I wish I'd never even seen the green ones, I was all set to buy a red one and the I saw the green...


----------



## Tom Struble (Mar 2, 2007)

get one of each cause your not getting ours:no:


----------



## Greg Di (Mar 12, 2005)

Now. now...

I don't see what the big deal is....I also think that green one I tested is interior only with no pulse function.


----------



## RobertCDF (Aug 18, 2005)

Actually I wish you didn't say that Greg, I was looking at the line and saying to myself "It's just not worth it for that dull of a beam, I'll just get a red for half the price". Now you tell me it's an interior one so now I figure the exterior ones are brighter... Damnit...


----------



## bmcquin (Mar 10, 2008)

Buy the green one, just make sure they have a return policy.....
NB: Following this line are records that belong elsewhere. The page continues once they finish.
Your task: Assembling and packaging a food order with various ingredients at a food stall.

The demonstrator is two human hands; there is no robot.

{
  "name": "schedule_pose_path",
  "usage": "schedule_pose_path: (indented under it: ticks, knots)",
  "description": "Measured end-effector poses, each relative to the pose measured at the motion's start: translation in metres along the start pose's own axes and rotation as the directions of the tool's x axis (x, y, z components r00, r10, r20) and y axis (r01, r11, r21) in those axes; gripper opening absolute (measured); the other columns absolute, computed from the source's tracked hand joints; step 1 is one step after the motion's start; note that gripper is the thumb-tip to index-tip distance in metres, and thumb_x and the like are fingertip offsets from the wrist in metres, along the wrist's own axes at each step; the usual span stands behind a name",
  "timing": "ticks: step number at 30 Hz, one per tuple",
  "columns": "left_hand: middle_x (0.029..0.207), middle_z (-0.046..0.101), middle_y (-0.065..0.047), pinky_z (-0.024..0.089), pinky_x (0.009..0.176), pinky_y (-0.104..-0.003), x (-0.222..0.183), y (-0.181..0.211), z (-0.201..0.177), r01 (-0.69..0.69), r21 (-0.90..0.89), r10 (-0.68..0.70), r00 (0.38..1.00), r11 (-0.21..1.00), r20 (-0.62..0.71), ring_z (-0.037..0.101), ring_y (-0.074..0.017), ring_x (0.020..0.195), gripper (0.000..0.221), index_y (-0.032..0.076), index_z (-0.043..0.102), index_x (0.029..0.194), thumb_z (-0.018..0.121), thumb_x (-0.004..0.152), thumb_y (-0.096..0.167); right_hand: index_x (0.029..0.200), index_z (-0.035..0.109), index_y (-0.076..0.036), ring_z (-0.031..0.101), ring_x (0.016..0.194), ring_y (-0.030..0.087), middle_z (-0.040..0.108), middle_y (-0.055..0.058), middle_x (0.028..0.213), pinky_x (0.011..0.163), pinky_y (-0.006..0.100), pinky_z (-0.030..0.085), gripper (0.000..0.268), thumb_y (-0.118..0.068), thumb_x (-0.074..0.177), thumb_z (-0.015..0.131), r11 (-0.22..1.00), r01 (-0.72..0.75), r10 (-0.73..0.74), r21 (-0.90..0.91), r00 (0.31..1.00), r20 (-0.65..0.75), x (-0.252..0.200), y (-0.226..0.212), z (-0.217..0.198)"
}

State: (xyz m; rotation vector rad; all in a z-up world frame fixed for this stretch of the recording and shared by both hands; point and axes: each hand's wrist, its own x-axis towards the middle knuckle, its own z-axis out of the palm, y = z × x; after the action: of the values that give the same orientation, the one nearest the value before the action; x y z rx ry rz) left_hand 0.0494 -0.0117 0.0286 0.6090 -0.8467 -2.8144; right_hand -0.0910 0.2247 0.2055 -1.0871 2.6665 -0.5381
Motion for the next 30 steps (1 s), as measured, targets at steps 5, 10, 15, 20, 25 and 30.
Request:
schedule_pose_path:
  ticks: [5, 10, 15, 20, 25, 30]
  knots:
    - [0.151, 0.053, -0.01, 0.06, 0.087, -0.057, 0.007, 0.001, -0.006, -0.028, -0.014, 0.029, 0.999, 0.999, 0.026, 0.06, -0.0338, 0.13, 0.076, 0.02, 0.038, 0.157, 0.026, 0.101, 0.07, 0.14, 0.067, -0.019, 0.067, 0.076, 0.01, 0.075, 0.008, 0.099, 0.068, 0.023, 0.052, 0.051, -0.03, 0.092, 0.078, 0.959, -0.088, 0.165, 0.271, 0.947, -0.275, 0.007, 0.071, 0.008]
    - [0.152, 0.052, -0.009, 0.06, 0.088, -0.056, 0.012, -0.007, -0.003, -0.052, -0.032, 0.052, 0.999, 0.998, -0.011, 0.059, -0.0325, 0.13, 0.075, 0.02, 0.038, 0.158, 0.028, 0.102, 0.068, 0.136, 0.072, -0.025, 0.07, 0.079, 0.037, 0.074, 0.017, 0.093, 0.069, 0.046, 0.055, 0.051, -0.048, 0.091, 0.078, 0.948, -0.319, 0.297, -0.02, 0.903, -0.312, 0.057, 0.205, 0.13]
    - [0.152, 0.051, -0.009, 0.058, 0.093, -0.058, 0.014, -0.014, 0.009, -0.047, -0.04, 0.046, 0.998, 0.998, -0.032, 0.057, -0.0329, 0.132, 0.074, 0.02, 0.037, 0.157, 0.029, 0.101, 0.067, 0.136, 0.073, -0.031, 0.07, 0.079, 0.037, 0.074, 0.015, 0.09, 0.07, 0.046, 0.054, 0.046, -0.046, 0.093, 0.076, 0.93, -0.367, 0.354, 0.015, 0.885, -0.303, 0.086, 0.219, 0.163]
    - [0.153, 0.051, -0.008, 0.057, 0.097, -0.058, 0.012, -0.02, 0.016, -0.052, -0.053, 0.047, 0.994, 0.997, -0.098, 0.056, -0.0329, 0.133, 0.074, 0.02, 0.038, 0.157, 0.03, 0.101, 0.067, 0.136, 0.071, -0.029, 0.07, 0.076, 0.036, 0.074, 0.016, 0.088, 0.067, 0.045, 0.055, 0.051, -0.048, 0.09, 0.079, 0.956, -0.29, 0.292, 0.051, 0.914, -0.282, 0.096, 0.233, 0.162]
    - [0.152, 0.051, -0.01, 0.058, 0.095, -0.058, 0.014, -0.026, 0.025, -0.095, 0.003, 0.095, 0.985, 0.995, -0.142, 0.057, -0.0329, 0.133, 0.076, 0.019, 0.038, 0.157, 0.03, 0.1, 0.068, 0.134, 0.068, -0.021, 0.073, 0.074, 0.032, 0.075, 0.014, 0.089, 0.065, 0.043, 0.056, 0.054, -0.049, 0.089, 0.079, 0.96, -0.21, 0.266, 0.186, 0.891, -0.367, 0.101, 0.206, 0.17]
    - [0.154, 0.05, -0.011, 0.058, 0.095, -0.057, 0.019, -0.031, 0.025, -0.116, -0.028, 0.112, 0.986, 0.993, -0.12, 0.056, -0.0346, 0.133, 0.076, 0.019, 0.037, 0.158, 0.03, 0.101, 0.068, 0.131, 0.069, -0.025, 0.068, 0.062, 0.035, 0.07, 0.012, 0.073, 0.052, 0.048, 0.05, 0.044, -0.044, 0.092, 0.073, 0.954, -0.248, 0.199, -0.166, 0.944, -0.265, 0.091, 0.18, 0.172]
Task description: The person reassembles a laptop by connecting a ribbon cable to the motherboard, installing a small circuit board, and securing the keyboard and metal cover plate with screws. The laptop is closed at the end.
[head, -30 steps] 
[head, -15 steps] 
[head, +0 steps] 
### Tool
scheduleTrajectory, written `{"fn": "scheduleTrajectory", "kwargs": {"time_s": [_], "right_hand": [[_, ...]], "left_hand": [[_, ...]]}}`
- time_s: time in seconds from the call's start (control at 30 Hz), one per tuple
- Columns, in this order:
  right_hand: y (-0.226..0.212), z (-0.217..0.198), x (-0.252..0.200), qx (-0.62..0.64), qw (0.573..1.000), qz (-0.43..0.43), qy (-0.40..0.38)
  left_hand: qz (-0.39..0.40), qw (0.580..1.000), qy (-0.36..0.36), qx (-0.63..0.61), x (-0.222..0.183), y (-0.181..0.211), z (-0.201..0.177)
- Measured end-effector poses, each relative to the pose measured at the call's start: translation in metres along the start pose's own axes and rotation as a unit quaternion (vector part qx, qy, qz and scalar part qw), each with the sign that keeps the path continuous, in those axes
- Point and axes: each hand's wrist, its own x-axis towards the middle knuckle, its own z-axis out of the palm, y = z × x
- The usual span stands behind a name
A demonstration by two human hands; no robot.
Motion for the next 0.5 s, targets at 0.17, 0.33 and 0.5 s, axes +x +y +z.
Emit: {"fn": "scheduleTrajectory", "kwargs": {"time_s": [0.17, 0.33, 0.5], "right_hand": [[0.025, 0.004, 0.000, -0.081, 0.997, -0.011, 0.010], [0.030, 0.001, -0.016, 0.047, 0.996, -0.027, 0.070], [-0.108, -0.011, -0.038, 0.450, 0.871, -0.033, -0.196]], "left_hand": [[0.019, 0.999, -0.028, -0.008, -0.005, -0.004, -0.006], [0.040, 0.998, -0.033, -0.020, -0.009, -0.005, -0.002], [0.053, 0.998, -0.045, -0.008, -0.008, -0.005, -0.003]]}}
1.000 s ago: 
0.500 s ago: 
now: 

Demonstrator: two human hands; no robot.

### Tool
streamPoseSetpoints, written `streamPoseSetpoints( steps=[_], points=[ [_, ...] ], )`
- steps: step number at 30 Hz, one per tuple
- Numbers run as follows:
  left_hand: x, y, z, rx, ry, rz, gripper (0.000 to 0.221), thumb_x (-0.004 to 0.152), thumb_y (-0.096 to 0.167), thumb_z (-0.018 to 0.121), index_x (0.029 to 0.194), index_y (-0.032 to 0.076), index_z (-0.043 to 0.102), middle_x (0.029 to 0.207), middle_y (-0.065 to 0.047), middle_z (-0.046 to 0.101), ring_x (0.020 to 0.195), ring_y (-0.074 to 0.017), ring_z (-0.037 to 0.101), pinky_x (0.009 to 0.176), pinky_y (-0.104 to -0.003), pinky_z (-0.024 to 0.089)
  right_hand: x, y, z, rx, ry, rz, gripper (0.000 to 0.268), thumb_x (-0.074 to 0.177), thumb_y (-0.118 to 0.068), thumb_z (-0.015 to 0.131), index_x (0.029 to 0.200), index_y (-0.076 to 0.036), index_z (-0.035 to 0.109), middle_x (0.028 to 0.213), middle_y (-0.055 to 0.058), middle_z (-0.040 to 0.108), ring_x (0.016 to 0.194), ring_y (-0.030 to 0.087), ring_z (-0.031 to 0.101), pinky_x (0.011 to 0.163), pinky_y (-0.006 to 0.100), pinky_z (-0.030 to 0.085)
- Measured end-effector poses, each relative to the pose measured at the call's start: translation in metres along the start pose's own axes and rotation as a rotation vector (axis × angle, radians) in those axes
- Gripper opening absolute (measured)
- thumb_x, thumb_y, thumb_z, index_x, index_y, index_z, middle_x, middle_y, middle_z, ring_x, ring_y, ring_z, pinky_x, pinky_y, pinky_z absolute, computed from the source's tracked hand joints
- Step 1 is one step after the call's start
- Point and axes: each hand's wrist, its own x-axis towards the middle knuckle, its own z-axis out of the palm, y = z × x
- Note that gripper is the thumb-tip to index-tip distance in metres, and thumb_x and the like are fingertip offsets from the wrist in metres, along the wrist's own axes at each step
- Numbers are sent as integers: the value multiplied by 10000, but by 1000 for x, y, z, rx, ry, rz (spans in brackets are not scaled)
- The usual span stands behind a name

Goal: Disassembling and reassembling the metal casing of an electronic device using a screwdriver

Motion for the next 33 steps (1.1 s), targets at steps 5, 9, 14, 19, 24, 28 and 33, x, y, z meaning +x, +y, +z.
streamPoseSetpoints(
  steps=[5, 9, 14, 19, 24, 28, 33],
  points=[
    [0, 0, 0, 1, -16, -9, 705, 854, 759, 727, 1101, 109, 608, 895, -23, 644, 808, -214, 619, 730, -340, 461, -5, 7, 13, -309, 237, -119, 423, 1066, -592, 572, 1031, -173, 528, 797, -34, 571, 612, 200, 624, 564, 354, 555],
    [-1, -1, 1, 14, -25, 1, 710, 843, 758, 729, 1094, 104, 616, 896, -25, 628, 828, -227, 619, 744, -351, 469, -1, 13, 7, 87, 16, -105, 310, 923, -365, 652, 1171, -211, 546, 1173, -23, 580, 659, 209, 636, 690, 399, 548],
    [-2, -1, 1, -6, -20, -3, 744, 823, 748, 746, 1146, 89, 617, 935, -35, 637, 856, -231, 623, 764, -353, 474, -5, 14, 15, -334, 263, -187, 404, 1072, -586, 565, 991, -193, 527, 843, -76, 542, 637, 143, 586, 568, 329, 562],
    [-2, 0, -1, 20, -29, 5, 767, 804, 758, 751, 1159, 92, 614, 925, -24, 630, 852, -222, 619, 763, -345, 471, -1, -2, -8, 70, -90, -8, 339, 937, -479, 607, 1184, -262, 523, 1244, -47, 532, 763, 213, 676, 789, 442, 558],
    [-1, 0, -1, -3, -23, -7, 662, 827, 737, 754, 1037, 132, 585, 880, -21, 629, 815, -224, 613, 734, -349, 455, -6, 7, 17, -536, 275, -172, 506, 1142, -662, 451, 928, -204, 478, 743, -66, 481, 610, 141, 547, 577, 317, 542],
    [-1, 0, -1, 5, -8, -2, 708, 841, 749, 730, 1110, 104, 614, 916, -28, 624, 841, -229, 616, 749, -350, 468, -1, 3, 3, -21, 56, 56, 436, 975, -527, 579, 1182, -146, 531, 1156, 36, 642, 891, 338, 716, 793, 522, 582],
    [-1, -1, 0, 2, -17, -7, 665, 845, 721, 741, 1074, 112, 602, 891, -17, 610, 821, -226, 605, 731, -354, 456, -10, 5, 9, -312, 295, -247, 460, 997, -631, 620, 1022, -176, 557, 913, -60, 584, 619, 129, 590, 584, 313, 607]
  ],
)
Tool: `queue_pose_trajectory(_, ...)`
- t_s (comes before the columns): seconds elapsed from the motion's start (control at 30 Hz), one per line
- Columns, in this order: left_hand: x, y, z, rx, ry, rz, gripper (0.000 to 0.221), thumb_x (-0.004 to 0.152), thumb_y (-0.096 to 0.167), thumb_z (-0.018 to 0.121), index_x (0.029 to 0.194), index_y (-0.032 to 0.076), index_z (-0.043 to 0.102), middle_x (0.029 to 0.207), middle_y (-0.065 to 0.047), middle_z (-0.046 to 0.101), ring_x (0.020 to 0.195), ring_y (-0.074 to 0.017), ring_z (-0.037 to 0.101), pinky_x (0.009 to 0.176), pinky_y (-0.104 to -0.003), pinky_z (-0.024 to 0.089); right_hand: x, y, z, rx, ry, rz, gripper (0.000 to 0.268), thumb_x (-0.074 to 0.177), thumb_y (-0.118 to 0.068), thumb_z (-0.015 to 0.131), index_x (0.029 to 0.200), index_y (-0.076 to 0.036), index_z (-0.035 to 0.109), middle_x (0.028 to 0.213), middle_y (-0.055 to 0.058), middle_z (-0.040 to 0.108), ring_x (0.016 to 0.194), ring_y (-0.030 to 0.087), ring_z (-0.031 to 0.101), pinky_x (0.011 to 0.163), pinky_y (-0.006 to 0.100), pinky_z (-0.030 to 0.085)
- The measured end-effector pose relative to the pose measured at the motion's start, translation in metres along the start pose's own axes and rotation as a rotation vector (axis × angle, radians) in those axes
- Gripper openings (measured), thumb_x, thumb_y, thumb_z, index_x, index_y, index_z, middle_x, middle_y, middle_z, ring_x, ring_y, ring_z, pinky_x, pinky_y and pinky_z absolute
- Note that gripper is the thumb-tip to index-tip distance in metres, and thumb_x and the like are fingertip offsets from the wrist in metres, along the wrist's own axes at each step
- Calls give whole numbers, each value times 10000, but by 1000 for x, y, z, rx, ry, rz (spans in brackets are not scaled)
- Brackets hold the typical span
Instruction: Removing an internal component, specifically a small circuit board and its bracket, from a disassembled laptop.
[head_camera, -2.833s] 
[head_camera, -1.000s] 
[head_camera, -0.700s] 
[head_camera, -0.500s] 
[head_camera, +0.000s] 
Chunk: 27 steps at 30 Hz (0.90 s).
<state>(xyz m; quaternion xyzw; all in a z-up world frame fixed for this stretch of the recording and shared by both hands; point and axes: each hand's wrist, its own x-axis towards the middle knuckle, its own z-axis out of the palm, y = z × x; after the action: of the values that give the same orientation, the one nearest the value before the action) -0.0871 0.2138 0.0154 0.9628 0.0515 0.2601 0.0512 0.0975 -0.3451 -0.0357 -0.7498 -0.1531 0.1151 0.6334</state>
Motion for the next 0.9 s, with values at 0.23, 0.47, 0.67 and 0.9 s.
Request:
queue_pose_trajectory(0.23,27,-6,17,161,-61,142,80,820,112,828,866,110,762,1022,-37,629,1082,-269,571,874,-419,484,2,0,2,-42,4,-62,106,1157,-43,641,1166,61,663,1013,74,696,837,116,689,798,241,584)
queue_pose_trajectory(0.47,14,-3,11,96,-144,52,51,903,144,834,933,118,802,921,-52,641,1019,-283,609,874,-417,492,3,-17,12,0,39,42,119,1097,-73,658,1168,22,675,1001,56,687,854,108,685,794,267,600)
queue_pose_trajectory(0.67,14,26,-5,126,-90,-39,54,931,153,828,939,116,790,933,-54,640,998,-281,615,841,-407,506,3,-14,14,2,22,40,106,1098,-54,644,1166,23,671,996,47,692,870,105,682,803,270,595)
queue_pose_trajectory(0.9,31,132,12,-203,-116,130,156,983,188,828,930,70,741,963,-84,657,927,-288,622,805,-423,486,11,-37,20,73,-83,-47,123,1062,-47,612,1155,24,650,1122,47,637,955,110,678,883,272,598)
After further thought, when I was but a young buck, about 14 years ago, building decks I had a Lowes special red laser and it worked fine outdoors. I do remember carrying a small piece of white paper in my pouch for when I had trouble spotting the line like against cedar posts or a dark background.


----------



## The Coastal Craftsman (Jun 29, 2009)

Greg Di said:


> Haha....
> 
> I reviewed a CST Berger model for ToTT.
> 
> ...



That's very poor for a green laser at that distance. You should be able to see a much brighter line than that with even a cheap ass green laser diode. I had one for my gun and it was stupidly bright in the day time at even 100+ yards. A rotary will make much better use of that green diode than the line systems also. But still that is pretty dull for a green laser no matter if it's a outdoor or indoor.


----------



## redwood (Dec 5, 2007)

I've yet to see a laser that really works well outside without a detector. Just too many variables outside.


----------